Leadership

Can you lose maybe 25 million peoples vaults and still claim to be a secure secret management company? Does that even fly? Does it matter that you lose all the metadata (IP access logs), URLs and vast amounts of other metdata but don’t worry ~5 fields are encrypted so as long as your master password is never cracked… yawn…

Setting an Example

I use a range of different mechanisms. I have offline secret stores, Keepass in cloud storage and I was a user of LastPass. I also deploy monitoring, Multi Factor Auth etc. so I try and have a defence in depth approach. So why would I use LastPass rather than the other home brew style solutions (which I also use)? Well, it should be fairly simple, I want to promote usage and adoption, to help move the needle for the masses not just those with the motivation and interest to secure everything down with custom bolt on style solutions (they aren’t bad they just, for me are not for the mass market)

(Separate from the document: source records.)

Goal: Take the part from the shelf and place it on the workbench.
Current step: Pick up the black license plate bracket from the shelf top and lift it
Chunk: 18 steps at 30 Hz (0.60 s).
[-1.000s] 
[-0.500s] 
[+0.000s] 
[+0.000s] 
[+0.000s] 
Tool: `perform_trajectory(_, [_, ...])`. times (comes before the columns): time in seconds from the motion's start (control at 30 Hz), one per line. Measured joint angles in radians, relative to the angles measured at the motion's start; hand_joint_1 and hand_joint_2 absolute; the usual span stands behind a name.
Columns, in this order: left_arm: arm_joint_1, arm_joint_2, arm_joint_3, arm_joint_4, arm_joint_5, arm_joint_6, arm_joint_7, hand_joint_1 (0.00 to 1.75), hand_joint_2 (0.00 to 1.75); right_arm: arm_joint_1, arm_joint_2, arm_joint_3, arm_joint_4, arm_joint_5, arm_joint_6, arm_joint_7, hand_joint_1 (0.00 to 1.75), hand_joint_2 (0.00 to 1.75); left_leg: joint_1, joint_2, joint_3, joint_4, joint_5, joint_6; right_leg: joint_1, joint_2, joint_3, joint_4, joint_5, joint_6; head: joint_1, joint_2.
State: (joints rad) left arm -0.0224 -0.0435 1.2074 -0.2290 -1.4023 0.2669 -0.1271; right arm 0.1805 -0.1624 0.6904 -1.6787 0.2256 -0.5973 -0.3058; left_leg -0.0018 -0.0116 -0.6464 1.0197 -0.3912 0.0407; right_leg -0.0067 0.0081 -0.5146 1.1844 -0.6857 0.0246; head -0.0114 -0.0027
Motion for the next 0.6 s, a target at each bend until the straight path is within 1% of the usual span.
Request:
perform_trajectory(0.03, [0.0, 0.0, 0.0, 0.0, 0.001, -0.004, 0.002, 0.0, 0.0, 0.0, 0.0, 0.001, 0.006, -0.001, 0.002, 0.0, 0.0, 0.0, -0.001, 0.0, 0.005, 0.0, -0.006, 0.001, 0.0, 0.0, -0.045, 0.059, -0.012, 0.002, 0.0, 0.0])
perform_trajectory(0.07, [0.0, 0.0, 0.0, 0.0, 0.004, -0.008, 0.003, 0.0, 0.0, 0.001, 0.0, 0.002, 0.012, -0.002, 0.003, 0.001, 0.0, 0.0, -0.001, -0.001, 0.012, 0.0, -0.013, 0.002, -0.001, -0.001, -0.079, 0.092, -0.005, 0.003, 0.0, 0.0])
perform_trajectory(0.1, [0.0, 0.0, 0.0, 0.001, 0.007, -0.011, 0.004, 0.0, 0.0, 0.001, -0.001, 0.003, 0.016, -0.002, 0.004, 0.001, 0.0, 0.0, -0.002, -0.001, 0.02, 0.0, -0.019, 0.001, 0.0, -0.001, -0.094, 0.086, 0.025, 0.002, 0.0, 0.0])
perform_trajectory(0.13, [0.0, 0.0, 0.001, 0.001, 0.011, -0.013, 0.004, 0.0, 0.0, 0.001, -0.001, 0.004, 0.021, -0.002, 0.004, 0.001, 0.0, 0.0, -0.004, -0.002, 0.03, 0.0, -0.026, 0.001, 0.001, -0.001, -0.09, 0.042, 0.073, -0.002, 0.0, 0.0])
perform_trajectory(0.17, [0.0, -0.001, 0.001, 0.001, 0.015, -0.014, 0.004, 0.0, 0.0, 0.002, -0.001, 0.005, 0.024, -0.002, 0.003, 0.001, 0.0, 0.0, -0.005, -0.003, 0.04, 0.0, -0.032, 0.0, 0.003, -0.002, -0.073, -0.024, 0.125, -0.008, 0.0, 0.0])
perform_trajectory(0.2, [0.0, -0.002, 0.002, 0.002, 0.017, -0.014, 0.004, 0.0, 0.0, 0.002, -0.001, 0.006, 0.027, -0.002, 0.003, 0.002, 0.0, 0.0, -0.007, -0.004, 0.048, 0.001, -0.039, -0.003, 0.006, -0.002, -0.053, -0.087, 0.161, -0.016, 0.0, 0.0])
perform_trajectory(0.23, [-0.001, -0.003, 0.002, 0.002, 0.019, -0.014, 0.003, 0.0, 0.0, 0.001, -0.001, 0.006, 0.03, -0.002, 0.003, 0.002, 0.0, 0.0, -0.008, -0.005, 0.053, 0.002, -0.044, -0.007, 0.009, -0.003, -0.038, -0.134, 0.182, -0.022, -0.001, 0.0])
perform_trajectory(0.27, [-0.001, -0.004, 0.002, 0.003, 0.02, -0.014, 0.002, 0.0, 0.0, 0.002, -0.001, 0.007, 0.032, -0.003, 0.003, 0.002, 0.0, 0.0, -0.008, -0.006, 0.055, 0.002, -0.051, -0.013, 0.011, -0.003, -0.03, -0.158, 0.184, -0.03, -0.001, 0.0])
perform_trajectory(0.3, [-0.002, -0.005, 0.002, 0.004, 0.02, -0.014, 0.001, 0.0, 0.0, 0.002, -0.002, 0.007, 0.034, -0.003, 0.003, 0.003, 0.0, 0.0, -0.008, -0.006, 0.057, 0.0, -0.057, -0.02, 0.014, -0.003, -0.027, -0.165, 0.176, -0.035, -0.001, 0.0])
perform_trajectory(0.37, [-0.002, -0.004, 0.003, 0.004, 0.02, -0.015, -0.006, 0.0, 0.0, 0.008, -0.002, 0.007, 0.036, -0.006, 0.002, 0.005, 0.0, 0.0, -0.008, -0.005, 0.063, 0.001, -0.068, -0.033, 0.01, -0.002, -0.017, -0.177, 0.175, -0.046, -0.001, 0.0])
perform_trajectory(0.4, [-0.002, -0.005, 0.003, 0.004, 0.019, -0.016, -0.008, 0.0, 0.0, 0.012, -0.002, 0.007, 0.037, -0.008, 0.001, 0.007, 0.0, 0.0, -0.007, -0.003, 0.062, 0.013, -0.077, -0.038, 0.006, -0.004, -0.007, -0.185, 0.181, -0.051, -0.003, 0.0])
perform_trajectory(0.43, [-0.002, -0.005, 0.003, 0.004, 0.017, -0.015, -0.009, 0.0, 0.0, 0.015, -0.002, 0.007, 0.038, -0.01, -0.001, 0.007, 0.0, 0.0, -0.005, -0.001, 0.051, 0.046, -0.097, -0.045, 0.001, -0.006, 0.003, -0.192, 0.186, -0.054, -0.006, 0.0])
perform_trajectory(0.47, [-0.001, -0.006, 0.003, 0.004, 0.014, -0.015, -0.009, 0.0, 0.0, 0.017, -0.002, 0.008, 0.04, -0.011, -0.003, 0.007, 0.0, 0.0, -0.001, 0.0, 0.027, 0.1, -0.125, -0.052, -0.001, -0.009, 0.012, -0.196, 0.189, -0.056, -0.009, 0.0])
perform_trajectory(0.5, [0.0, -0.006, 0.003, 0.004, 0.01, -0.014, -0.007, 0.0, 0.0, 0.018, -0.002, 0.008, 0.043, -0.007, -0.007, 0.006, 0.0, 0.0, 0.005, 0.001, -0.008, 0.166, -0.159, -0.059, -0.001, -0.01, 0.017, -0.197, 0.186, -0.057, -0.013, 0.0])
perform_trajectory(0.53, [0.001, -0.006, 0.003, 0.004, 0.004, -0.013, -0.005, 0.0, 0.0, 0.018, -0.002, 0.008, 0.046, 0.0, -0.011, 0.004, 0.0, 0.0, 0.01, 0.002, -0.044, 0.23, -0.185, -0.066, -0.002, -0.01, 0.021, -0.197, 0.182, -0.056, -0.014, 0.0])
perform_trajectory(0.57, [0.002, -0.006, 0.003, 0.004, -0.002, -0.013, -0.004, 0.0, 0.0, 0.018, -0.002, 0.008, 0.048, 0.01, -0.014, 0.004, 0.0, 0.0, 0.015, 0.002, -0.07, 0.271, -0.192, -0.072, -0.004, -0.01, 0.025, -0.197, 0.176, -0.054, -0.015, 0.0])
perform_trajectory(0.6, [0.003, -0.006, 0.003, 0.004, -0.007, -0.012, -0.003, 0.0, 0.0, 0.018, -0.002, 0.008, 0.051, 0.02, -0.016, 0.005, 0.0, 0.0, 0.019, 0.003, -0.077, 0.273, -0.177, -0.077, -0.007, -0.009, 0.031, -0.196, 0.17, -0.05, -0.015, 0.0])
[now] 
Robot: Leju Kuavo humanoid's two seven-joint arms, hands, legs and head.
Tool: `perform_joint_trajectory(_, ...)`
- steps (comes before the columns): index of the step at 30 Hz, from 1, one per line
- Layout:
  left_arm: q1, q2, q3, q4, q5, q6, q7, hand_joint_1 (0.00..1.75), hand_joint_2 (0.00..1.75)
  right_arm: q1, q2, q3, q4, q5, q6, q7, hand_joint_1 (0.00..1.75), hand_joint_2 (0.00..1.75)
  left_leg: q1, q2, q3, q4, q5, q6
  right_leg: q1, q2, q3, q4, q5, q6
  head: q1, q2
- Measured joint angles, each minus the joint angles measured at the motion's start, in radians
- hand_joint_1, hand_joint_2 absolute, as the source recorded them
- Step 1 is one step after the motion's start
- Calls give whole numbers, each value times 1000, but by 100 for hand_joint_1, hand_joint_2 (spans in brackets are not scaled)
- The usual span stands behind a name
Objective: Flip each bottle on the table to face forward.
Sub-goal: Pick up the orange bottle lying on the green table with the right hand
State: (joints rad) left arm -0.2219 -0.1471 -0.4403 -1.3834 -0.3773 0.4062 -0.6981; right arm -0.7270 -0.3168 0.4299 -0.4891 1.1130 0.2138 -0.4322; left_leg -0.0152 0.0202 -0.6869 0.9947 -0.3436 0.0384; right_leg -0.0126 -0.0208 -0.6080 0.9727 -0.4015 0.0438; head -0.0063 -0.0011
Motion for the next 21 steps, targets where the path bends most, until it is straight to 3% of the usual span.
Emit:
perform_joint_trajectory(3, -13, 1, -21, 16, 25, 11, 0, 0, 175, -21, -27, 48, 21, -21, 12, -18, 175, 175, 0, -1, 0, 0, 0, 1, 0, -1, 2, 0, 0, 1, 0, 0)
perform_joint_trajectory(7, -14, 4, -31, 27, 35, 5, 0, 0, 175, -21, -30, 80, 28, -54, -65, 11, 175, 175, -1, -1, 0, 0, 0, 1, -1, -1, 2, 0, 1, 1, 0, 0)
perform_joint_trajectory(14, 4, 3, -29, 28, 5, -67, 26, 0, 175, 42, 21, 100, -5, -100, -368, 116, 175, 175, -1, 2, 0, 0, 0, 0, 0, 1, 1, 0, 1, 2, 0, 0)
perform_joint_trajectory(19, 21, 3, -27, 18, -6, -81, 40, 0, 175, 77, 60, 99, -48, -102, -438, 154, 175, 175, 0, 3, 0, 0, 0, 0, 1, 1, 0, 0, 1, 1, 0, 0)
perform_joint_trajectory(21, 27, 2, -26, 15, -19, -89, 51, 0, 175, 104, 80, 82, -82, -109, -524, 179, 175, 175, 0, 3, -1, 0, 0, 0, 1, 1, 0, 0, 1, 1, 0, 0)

Well I wanted to show people that the UX wasn’t awful (it wasn’t) and that in a world of hundreds of accounts, super weak passwords and password re-use that this simple to use solution would improve their security (even if they couldn’t stomach MFA on every service (most people can’t, it annoys them and they seem to miss the point until their Facebook/Instagram etc. get’s pwn3d!) so I was there in the crowd, but I f*ck3d up.. I trusted what they and other people had said, and I never ripped it apart. There is after all, some level of trust required in the world. If your job is to manage and protect secrets, you would assume that you would move heaven and earth to ensure someone couldn’t steal large volumes of data… purely securely. But perhaps (as has been proven) that assumption was very misguided.

Moving forward

I’m going to be moving to another SaaS provider. I haven’t quite worked out which one, I’m currently testing out BitWarden and 1Password is not firmly on my list.

I’m not panicking about the LastPass breach, my master password is strong, the rest of the damage is done. I hope they sort their act out, or if they can’t find the resolve to do that (and take steps to protect the people that are at risk!) maybe they need to think about doing something else.

Will I consider using them again? Perhaps, but the damage to trust is catastrophic and for now (and this is rare for me) I will probably actively say, I would not recommend them. That leaves them and D*rkTrace as being two companies on a very small list where I say… actually, probably better options elsewhere.

I believe my defences are “ok” given the loss of data is similar to the loss of a laptop with FDE but covered in stickers so you would know it’s mine, but you couldn’t read secrets. I am however now embarking on a journey to conduct a more robust level of assurance before I find the next solution to embrace, because fundamentally I believe our job as security professionals is to help the many vs helping the few (the ones who already will likely take steps with hardware tokens and encrypted vaults (like KeePass)). Like most things in life, we must accept a level of risk, I’ll be looking to accept that risk somewhere else in the very near future… and who know’ s… even that could turn out to be problematic in the future, after all… where there’s data involved, the possibility for theft exists, it’s just how many layers there are and how strong they can be that matters.